So much for the claim that evolution isn’t science because (among other things) it “doesn’t make predictions”. It’s just too bad that Ahlberg & Clack didn’t explicitly refer to the “predictive capacity of evolutionary theory”.

Things brings up a point I’ve been thinking about.

Is there a place on TO that details a history of predictions that have been made and tested/fulfilled within the ToE?

I must have missed it if there is one, if not, it would be a good idea to put one together.

I’d be willing to assist if there is interest.

er, change “things” to “this”

coffee hasn’t kicked in yet

New Fossil Oh boy! Two more gaps to fill! Are they celebrating over at Uncommon Dissent yet? When I read about discoveries like this, I sometimes regret the career choices I made… Randy

Not that ID doesn’t make predictions, too. For instance, ID predicts that any biological system or organism, even those hitherto unsuspected, will look designed. You can take that to the bank!

Amazing!

Not that ID doesn’t make predictions, too…

Didn’t Michael Behe predict that no transitional forms between land mammals and whales would ever be found? And shortly thereafter, guess what scientists discovered? Also, as I recall, Stephen Jay Gould wrote an excellent column on the discovery of these transitional whales.

I saw this on the Channel Four news this evening. Fascinating !

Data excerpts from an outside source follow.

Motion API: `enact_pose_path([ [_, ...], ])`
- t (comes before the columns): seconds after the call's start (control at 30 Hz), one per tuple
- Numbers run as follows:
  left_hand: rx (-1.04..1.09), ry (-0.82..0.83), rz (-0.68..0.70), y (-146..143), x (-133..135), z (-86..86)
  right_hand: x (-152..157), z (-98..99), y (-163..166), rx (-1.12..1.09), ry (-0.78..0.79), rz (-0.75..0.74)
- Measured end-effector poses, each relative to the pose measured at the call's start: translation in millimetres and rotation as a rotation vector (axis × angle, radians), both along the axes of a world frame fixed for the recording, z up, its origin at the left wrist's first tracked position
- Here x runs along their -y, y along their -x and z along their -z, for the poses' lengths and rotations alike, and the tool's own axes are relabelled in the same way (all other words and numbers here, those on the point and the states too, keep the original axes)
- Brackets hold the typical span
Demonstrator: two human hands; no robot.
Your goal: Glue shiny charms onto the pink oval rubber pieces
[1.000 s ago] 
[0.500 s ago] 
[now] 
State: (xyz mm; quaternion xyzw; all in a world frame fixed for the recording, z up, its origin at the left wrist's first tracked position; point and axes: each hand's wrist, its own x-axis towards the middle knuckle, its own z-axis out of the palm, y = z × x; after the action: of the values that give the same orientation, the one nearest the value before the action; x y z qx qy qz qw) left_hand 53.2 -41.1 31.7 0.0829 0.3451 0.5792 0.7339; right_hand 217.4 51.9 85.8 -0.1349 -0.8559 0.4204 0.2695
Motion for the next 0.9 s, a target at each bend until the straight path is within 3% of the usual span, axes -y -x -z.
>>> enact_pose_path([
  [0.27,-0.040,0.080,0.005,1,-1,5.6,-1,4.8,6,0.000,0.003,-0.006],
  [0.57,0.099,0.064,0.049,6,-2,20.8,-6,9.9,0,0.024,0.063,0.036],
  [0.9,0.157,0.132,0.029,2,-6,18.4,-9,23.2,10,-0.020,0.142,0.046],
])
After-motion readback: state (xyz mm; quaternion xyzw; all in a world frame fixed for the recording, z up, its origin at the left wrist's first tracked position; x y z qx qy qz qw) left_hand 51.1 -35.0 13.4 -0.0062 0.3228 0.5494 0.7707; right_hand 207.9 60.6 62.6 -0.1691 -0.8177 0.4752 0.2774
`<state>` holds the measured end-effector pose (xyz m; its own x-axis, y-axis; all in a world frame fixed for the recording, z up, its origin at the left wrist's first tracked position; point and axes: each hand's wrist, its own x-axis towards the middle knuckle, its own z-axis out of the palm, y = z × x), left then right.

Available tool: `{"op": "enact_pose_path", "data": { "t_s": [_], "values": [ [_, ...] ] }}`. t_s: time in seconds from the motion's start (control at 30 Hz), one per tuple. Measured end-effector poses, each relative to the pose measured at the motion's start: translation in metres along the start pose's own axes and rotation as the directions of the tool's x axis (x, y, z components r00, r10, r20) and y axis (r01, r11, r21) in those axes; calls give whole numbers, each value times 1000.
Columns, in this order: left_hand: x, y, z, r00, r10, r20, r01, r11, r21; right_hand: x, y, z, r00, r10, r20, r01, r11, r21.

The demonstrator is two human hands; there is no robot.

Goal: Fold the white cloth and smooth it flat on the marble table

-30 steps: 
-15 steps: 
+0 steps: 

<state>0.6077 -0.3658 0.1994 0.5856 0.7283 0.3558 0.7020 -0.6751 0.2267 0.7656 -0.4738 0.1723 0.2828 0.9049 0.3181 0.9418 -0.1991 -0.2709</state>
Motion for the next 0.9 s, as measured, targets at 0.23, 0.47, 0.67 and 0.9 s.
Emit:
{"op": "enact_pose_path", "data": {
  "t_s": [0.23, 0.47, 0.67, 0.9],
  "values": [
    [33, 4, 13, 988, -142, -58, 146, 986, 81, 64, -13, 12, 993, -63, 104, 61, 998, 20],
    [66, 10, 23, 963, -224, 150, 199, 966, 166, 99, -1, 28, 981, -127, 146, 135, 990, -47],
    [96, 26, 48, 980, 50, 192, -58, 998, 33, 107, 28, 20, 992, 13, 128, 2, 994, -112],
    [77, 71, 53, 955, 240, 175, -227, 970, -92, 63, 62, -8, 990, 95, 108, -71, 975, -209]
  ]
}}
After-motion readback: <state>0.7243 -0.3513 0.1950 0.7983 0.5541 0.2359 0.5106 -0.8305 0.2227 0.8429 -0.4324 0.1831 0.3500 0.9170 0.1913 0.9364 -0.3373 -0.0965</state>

However, I look forward to the creationist reaction to this find. It will be interesting to see what “Kind” of animal this was, according to them. If they label it a land animal then presumably it must have been on the ark along with the dinosaurs !

Mr. Darwin Wrote:

So much for the claim that evolution isn’t science because (among other things) it “doesn’t make predictions”. It’s just too bad that Ahlberg & Clack didn’t explicitly refer to the “predictive capacity of evolutionary theory”.

But would you have predicted such a derived skull relative to the rest of the morphology? The limb bones look even less like a tetrapod’s than Sauripterus’s, a species that isn’t even proposed as “our” direct ancestor. Structure counts more than functional similarity in establishing propinquity, so the fin’s flexibility counts for little. And the less said about the non homologous parietal, squasomal, and frontal skull sutures, the better.

Karen Wrote:

Didn’t Michael Behe predict that no transitional forms between land mammals and whales would ever be found? And shortly thereafter, guess what scientists discovered?

No. That urban legend derived from a misquote by Ken Miller, evolutionist’s resident Christian.

Peter Henderson Wrote:

I saw this on the Channel Four news this evening.

Yes, but was it in focus?

C’mon, Paley, how’d that crow really taste: more like fish or frog legs?

Or just grungy roadkilled bird?

Comment #94951

Posted by Russell on April 5, 2006 02:24 PM (e)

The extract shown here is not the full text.